**Aim of the task:**
Below are the records; copy each line in them that holds the word "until".

**Records provided:**
»»
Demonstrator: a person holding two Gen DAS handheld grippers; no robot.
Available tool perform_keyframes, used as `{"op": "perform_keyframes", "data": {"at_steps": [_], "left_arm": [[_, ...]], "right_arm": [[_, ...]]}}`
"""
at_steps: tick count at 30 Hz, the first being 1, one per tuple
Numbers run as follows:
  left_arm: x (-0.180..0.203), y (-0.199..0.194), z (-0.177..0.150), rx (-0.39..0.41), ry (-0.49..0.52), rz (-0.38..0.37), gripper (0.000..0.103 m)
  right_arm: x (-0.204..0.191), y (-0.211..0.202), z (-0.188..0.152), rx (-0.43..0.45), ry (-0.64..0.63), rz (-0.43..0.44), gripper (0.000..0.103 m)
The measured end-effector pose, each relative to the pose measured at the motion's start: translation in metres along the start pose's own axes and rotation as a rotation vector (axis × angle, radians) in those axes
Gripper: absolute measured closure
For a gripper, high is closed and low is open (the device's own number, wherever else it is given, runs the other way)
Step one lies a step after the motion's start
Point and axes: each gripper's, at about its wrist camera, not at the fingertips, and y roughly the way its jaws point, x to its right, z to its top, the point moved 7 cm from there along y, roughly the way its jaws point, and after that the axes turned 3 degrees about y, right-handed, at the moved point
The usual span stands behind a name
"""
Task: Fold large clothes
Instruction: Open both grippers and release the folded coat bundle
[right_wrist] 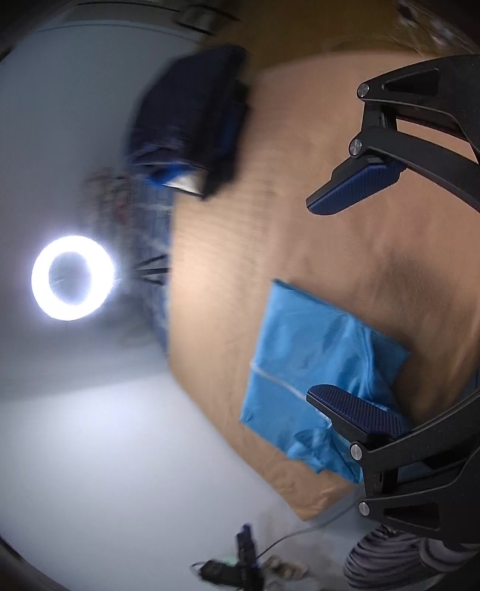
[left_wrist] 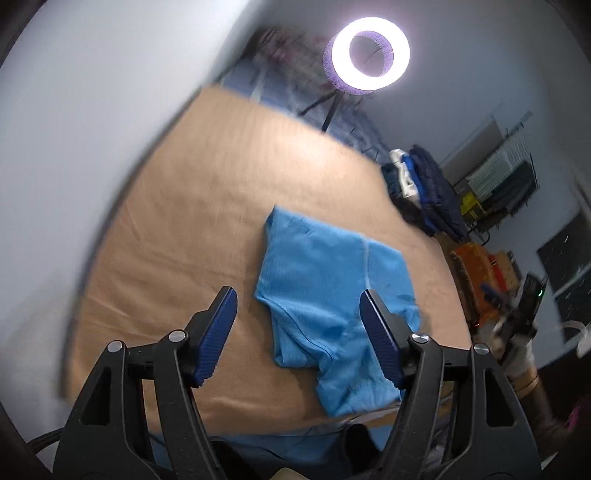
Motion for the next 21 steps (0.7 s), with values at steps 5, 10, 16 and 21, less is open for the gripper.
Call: {"op": "perform_keyframes", "data": {"at_steps": [5,10,16,21], "left_arm": [[-0.022,0.064,-0.01,-0.07,-0.108,-0.105,0.032],[-0.035,0.112,-0.006,-0.116,-0.19,-0.2,0.032],[-0.05,0.151,0.001,-0.175,-0.236,-0.228,0.032],[-0.044,0.173,0.002,-0.234,-0.204,-0.264,0.038]], "right_arm": [[0.016,0.064,-0.027,-0.103,0.141,0.093,0.01],[0.031,0.105,-0.038,-0.166,0.308,0.223,0.01],[0.036,0.129,-0.04,-0.224,0.34,0.285,0.013],[0.03,0.143,-0.045,-0.265,0.364,0.354,0.021]]}}
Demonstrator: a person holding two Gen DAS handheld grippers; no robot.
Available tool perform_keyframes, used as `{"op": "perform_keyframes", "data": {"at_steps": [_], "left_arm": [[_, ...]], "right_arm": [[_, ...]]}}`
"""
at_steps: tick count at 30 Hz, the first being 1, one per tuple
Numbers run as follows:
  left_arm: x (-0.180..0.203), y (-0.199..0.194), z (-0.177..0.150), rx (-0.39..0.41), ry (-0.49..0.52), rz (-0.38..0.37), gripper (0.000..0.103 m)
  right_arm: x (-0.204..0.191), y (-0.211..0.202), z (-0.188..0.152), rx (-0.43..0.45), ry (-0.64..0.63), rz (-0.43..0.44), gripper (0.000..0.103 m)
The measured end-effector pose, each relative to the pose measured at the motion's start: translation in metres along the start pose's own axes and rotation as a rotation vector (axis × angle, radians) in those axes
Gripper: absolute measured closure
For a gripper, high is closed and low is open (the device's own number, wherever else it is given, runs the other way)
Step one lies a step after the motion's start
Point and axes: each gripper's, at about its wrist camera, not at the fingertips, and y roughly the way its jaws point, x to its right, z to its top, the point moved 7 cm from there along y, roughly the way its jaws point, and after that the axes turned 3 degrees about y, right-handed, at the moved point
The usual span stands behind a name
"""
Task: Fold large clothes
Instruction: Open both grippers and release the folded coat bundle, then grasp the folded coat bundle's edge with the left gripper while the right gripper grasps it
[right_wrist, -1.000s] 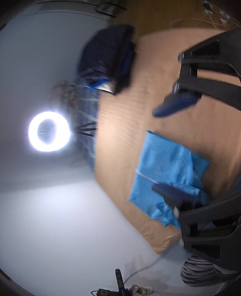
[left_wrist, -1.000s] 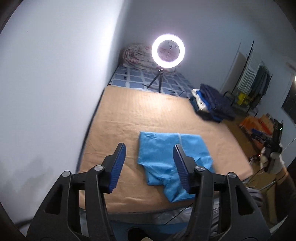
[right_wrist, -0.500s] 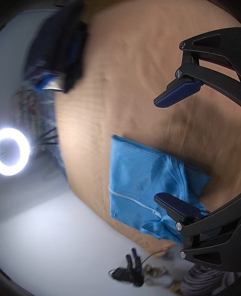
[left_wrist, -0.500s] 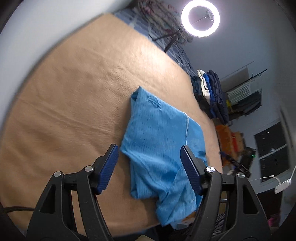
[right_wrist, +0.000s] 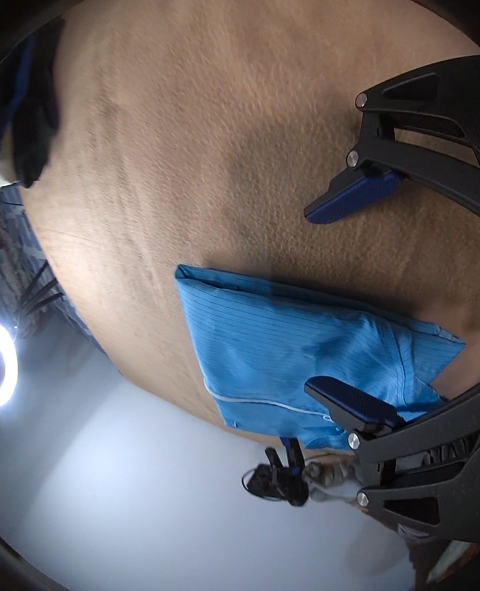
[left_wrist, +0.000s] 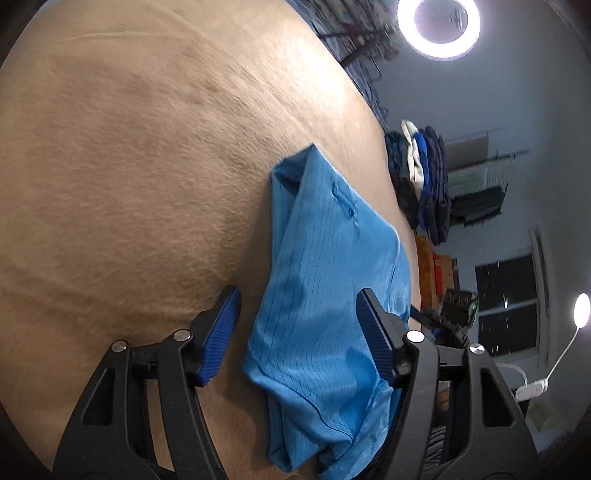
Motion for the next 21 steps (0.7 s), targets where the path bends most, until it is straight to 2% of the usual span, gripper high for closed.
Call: {"op": "perform_keyframes", "data": {"at_steps": [2,4,6,10,13,16,18,21], "left_arm": [[0.003,0.005,0.002,-0.015,0.018,-0.004,0.042],[0.003,0.01,0.004,-0.027,0.017,-0.013,0.049],[0.003,0.017,0.006,-0.038,0.02,-0.017,0.054],[0.005,0.024,0.008,-0.042,0.029,-0.014,0.061],[0.008,0.026,0.009,-0.04,0.04,-0.001,0.064],[0.011,0.027,0.007,-0.037,0.072,0.067,0.072],[0.014,0.025,0.005,-0.035,0.101,0.115,0.075],[0.024,0.025,0.001,-0.031,0.17,0.214,0.081]], "right_arm": [[-0.001,0.008,0.0,-0.011,0.004,0.025,0.021],[-0.004,0.015,0.002,-0.011,0.015,0.057,0.023],[-0.008,0.02,0.003,-0.012,0.026,0.088,0.027],[-0.018,0.028,0.005,-0.018,0.01,0.096,0.032],[-0.023,0.036,0.007,-0.026,0.009,0.096,0.039],[-0.031,0.044,0.009,-0.022,-0.005,0.073,0.045],[-0.033,0.048,0.008,-0.026,-0.011,0.033,0.06],[-0.039,0.052,0.006,-0.027,-0.035,-0.04,0.072]]}}
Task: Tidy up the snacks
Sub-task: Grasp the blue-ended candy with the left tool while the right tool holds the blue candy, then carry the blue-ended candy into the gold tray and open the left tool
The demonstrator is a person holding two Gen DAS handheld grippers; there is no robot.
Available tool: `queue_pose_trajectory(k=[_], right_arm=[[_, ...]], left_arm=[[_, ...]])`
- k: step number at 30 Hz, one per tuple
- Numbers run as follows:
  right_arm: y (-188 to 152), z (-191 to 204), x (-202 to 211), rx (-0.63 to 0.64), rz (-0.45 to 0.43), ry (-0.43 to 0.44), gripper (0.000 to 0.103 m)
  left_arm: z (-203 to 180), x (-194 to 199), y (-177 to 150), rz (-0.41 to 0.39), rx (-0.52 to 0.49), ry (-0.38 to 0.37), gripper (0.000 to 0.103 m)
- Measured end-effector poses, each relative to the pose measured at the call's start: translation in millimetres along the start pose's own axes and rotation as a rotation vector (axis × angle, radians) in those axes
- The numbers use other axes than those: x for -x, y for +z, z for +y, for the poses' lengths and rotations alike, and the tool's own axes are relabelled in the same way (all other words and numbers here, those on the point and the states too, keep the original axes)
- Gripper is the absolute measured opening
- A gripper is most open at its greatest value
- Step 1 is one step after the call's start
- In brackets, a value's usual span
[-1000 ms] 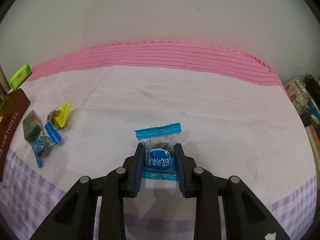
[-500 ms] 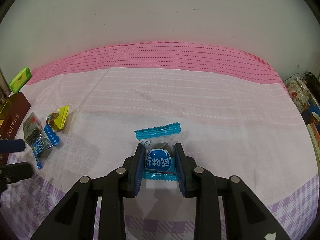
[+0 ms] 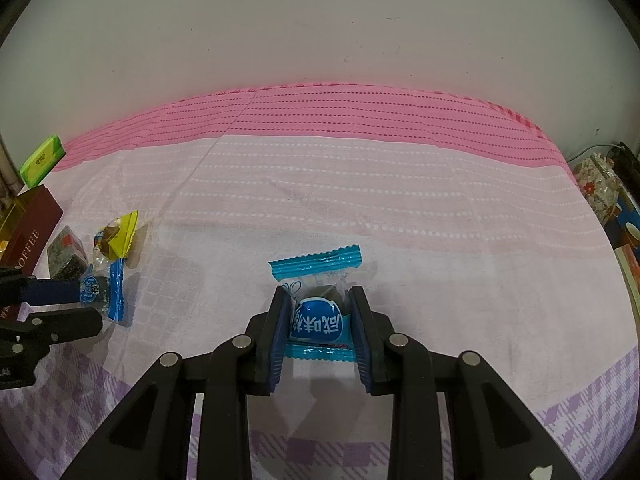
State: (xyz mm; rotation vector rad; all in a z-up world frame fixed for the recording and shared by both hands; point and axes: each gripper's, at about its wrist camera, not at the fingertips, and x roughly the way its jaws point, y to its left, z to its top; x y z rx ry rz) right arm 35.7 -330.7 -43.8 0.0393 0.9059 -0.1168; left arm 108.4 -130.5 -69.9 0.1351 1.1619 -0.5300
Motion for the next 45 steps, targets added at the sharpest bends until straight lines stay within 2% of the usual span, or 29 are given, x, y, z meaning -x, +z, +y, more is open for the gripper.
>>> queue_pose_trajectory(k=[6, 12, 16, 18, 31, 32, 36, 39, 41, 45], right_arm=[[0.2, 0.6, -0.3, -0.001, 0.001, 0.002, 0.029], [0.6, 1.3, -0.2, 0.000, 0.001, 0.005, 0.031], [1.0, 1.8, -0.7, 0.000, 0.001, 0.007, 0.031], [1.0, 1.7, -0.6, 0.000, 0.001, 0.007, 0.031], [1.4, 1.5, -0.2, 0.001, 0.001, 0.009, 0.031], [1.5, 1.6, -0.2, 0.001, 0.001, 0.008, 0.031], [1.6, 1.5, -0.2, 0.000, 0.001, 0.010, 0.031], [1.9, 0.4, 0.3, 0.001, 0.002, 0.011, 0.032], [1.6, 0.5, 0.5, 0.002, 0.002, 0.010, 0.032], [1.9, 0.1, 0.5, 0.002, 0.002, 0.010, 0.032]], left_arm=[[-14.9, 11.6, 6.9, -0.016, -0.136, 0.018, 0.045], [-28.7, 2.8, 16.6, 0.030, -0.283, 0.028, 0.045], [-29.9, -6.5, 19.9, 0.065, -0.320, 0.024, 0.045], [-32.3, -8.8, 22.5, 0.054, -0.328, 0.042, 0.045], [-43.2, -23.1, 32.3, 0.059, -0.319, 0.030, 0.048], [-42.8, -28.4, 32.0, 0.075, -0.311, 0.023, 0.049], [-39.1, -28.3, 36.9, 0.060, -0.252, 0.002, 0.048], [-40.1, -26.7, 35.0, 0.046, -0.255, 0.006, 0.040], [-39.1, -24.5, 32.6, 0.049, -0.248, -0.018, 0.032], [-35.9, -20.4, 27.3, 0.043, -0.224, -0.026, 0.023]])
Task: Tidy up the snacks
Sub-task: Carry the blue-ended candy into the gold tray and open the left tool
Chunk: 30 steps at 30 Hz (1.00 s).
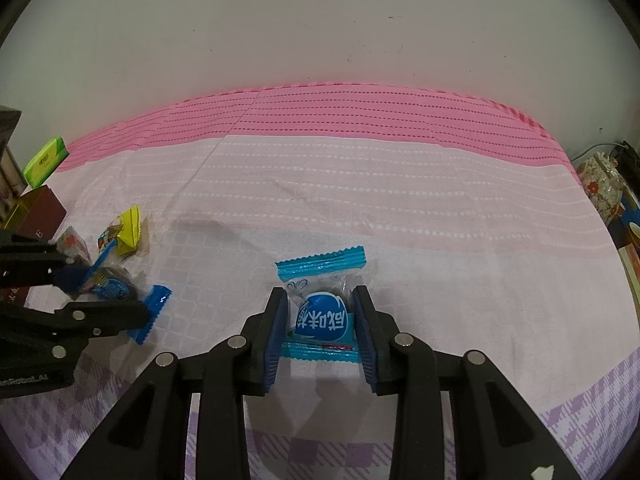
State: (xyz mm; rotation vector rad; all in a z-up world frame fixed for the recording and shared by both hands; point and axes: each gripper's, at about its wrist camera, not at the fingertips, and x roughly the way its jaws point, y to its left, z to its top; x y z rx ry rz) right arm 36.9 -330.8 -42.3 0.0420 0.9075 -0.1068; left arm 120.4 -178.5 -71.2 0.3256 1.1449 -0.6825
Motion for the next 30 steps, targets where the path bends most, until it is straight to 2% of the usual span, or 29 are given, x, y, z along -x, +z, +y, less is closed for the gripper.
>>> queue_pose_trajectory(k=[17, 24, 30], right_arm=[[-1.7, 4.0, -0.1, 0.005, 0.000, -0.006, 0.033], [-1.7, 3.4, -0.5, 0.006, 0.000, -0.007, 0.033], [-2.2, 3.7, -0.9, 0.007, 0.000, -0.007, 0.033]], left_arm=[[4.1, 48.3, -40.1, -0.050, 0.103, -0.019, 0.021], [22.1, 83.7, -51.2, -0.083, 0.156, 0.043, 0.021], [59.8, 113.8, -63.9, -0.107, 0.242, 0.113, 0.021]])
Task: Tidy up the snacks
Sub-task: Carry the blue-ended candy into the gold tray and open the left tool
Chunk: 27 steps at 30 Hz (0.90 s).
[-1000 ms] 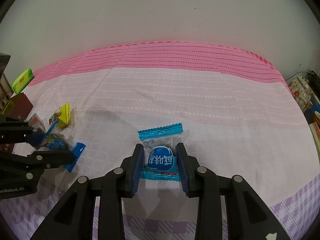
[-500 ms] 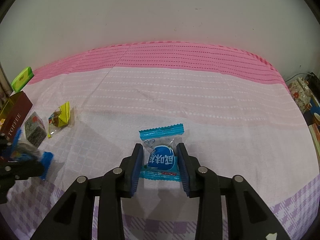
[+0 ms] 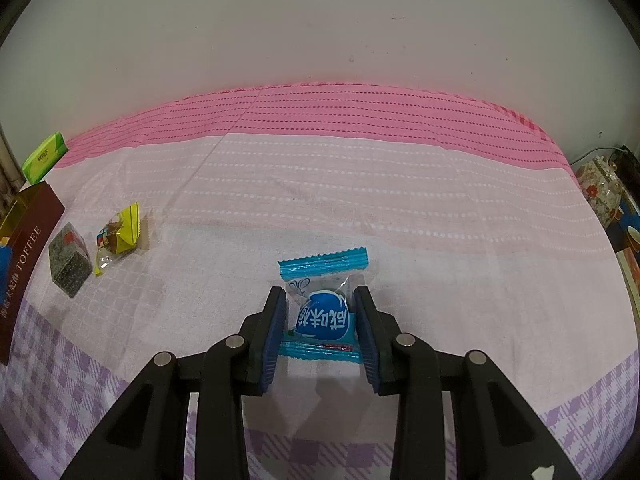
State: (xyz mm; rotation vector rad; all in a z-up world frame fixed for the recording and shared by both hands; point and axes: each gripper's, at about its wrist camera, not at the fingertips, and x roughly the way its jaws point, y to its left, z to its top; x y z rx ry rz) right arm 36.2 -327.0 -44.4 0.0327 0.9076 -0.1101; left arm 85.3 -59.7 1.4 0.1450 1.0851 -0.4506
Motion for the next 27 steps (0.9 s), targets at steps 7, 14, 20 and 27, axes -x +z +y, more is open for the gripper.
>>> queue_pose_trajectory(k=[7, 14, 20, 27], right_arm=[[-0.1, 1.2, 0.1, 0.004, 0.000, -0.004, 0.033], [-0.3, 1.5, -0.2, 0.008, 0.000, -0.009, 0.033], [-0.3, 1.2, -0.3, 0.008, 0.000, -0.008, 0.033], [-0.2, 1.2, -0.4, 0.009, 0.000, -0.008, 0.033]], left_arm=[[73.2, 24.8, 8.1, -0.034, 0.125, 0.112, 0.021], [147.7, 24.8, 9.0, -0.026, 0.267, 0.186, 0.021], [192.5, 6.9, 8.4, 0.019, 0.323, 0.236, 0.021], [211.4, -19.8, 6.8, 0.079, 0.365, 0.247, 0.021]])
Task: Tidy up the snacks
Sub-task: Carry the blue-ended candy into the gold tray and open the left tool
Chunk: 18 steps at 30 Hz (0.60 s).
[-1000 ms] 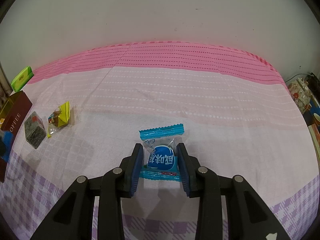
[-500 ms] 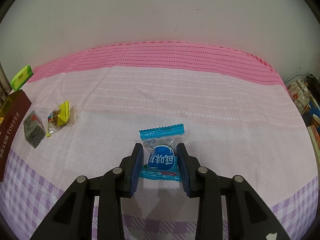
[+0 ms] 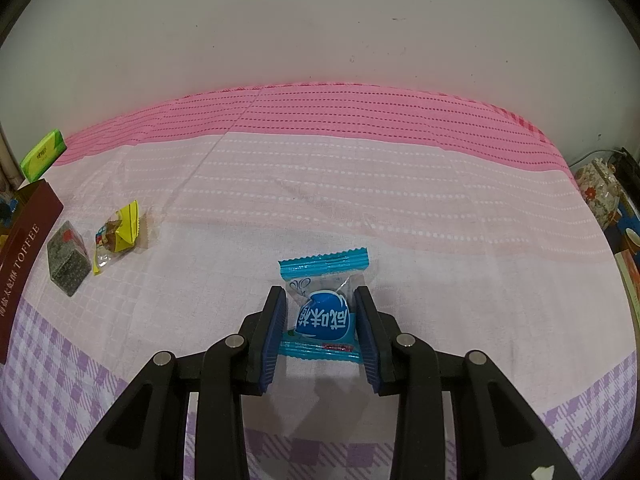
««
**Solution for this task:**
Motion for the next 21 steps (0.7 s), targets where the path bends most, until it is straight to 2% of the usual span, gripper high for closed.
Motion for the next 45 steps, targets added at the sharpest bends until straight lines stay within 2% of the usual span, or 29 are given, x, y, z meaning -x, +z, +y, more is open for the gripper.
Motion for the next 30 steps, targets where the path bends most, until it is straight to 2% of the usual span, or 29 are given, x, y, z along -x, +z, +y, less is closed for the gripper.

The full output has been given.